* _DIRECTIONS_
Beneath this task is a listing; retype all of it exactly.

* _DATA BLOCK_
#####
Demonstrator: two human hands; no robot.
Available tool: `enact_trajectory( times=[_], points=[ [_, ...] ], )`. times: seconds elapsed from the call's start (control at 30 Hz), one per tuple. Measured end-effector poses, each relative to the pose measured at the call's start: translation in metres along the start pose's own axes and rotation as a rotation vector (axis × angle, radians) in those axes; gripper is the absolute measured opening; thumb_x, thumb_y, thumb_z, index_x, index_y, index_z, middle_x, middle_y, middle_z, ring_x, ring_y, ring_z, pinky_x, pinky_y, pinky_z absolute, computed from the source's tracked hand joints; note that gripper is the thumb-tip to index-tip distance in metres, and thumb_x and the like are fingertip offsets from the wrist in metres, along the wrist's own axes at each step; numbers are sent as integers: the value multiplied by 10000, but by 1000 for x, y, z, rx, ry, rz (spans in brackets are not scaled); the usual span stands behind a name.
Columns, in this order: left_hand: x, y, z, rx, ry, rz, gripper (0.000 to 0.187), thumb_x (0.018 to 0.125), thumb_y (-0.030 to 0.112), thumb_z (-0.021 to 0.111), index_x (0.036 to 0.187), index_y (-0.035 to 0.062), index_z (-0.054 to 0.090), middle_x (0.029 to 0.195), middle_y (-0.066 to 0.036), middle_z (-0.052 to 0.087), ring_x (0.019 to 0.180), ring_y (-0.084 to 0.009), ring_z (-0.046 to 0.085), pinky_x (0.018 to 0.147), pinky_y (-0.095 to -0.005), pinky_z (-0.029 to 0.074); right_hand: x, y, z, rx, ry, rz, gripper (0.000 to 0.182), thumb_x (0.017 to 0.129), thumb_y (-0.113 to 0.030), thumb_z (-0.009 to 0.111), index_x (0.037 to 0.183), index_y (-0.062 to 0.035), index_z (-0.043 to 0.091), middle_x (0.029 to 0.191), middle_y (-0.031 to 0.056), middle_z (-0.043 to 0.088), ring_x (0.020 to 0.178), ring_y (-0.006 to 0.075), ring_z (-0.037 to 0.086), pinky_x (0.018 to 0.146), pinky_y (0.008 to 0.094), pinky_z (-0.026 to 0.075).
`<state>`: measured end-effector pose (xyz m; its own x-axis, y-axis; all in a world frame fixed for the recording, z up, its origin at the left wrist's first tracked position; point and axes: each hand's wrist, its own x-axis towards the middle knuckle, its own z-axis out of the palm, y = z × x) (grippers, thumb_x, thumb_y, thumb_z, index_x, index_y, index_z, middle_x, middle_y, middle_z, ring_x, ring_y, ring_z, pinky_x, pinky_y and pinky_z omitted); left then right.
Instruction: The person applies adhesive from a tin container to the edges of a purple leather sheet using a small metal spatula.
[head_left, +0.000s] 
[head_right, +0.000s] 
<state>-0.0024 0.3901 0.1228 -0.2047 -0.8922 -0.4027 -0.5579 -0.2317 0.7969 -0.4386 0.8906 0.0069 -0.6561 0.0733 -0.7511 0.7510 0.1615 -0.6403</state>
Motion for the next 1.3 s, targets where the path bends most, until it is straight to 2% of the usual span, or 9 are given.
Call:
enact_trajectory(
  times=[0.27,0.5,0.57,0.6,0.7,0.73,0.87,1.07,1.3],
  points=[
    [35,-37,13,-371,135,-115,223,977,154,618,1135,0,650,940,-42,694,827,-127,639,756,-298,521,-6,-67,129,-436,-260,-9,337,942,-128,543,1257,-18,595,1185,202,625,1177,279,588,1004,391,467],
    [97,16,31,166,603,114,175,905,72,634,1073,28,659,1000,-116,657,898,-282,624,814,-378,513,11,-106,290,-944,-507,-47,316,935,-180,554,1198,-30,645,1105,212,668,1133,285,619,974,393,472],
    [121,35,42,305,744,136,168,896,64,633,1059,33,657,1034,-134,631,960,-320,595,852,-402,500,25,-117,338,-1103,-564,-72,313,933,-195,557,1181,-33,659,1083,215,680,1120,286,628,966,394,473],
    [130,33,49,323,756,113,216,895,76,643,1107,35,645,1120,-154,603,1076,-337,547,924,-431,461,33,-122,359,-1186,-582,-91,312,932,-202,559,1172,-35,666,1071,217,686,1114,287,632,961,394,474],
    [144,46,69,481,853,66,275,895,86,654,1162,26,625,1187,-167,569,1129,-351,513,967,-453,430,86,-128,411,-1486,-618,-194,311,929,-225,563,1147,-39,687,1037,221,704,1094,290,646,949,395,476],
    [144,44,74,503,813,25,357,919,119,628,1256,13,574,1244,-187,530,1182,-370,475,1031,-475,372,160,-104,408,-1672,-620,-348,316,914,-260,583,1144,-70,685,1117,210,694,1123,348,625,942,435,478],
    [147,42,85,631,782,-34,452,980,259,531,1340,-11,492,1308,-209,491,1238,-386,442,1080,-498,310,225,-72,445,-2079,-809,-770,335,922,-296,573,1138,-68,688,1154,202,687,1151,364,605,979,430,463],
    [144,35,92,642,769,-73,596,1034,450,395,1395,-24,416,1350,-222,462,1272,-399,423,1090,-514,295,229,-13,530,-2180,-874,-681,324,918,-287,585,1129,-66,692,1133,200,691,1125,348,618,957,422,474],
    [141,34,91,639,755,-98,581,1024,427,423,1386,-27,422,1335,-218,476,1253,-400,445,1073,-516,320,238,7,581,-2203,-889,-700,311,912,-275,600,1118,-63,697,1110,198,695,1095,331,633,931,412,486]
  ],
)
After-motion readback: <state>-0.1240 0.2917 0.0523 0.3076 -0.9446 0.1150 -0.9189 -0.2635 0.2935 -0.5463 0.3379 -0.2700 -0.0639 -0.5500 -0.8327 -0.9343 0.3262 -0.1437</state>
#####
* _REPLY_
Demonstrator: two human hands; no robot.
Available tool: `enact_trajectory( times=[_], points=[ [_, ...] ], )`. times: seconds elapsed from the call's start (control at 30 Hz), one per tuple. Measured end-effector poses, each relative to the pose measured at the call's start: translation in metres along the start pose's own axes and rotation as a rotation vector (axis × angle, radians) in those axes; gripper is the absolute measured opening; thumb_x, thumb_y, thumb_z, index_x, index_y, index_z, middle_x, middle_y, middle_z, ring_x, ring_y, ring_z, pinky_x, pinky_y, pinky_z absolute, computed from the source's tracked hand joints; note that gripper is the thumb-tip to index-tip distance in metres, and thumb_x and the like are fingertip offsets from the wrist in metres, along the wrist's own axes at each step; numbers are sent as integers: the value multiplied by 10000, but by 1000 for x, y, z, rx, ry, rz (spans in brackets are not scaled); the usual span stands behind a name.
Columns, in this order: left_hand: x, y, z, rx, ry, rz, gripper (0.000 to 0.187), thumb_x (0.018 to 0.125), thumb_y (-0.030 to 0.112), thumb_z (-0.021 to 0.111), index_x (0.036 to 0.187), index_y (-0.035 to 0.062), index_z (-0.054 to 0.090), middle_x (0.029 to 0.195), middle_y (-0.066 to 0.036), middle_z (-0.052 to 0.087), ring_x (0.019 to 0.180), ring_y (-0.084 to 0.009), ring_z (-0.046 to 0.085), pinky_x (0.018 to 0.147), pinky_y (-0.095 to -0.005), pinky_z (-0.029 to 0.074); right_hand: x, y, z, rx, ry, rz, gripper (0.000 to 0.182), thumb_x (0.017 to 0.129), thumb_y (-0.113 to 0.030), thumb_z (-0.009 to 0.111), index_x (0.037 to 0.183), index_y (-0.062 to 0.035), index_z (-0.043 to 0.091), middle_x (0.029 to 0.191), middle_y (-0.031 to 0.056), middle_z (-0.043 to 0.088), ring_x (0.020 to 0.178), ring_y (-0.006 to 0.075), ring_z (-0.037 to 0.086), pinky_x (0.018 to 0.146), pinky_y (0.008 to 0.094), pinky_z (-0.026 to 0.075).
`<state>`: measured end-effector pose (xyz m; its own x-axis, y-axis; all in a world frame fixed for the recording, z up, its origin at the left wrist's first tracked position; point and axes: each hand's wrist, its own x-axis towards the middle knuckle, its own z-axis out of the palm, y = z × x) (grippers, thumb_x, thumb_y, thumb_z, index_x, index_y, index_z, middle_x, middle_y, middle_z, ring_x, ring_y, ring_z, pinky_x, pinky_y and pinky_z omitted); left then right.
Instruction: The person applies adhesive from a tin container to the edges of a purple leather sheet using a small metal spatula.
[head_left, +0.000s] 
[head_right, +0.000s] 
<state>-0.0024 0.3901 0.1228 -0.2047 -0.8922 -0.4027 -0.5579 -0.2317 0.7969 -0.4386 0.8906 0.0069 -0.6561 0.0733 -0.7511 0.7510 0.1615 -0.6403</state>
Motion for the next 1.3 s, targets where the path bends most, until it is straight to 2% of the usual span, or 9 are given.
Call:
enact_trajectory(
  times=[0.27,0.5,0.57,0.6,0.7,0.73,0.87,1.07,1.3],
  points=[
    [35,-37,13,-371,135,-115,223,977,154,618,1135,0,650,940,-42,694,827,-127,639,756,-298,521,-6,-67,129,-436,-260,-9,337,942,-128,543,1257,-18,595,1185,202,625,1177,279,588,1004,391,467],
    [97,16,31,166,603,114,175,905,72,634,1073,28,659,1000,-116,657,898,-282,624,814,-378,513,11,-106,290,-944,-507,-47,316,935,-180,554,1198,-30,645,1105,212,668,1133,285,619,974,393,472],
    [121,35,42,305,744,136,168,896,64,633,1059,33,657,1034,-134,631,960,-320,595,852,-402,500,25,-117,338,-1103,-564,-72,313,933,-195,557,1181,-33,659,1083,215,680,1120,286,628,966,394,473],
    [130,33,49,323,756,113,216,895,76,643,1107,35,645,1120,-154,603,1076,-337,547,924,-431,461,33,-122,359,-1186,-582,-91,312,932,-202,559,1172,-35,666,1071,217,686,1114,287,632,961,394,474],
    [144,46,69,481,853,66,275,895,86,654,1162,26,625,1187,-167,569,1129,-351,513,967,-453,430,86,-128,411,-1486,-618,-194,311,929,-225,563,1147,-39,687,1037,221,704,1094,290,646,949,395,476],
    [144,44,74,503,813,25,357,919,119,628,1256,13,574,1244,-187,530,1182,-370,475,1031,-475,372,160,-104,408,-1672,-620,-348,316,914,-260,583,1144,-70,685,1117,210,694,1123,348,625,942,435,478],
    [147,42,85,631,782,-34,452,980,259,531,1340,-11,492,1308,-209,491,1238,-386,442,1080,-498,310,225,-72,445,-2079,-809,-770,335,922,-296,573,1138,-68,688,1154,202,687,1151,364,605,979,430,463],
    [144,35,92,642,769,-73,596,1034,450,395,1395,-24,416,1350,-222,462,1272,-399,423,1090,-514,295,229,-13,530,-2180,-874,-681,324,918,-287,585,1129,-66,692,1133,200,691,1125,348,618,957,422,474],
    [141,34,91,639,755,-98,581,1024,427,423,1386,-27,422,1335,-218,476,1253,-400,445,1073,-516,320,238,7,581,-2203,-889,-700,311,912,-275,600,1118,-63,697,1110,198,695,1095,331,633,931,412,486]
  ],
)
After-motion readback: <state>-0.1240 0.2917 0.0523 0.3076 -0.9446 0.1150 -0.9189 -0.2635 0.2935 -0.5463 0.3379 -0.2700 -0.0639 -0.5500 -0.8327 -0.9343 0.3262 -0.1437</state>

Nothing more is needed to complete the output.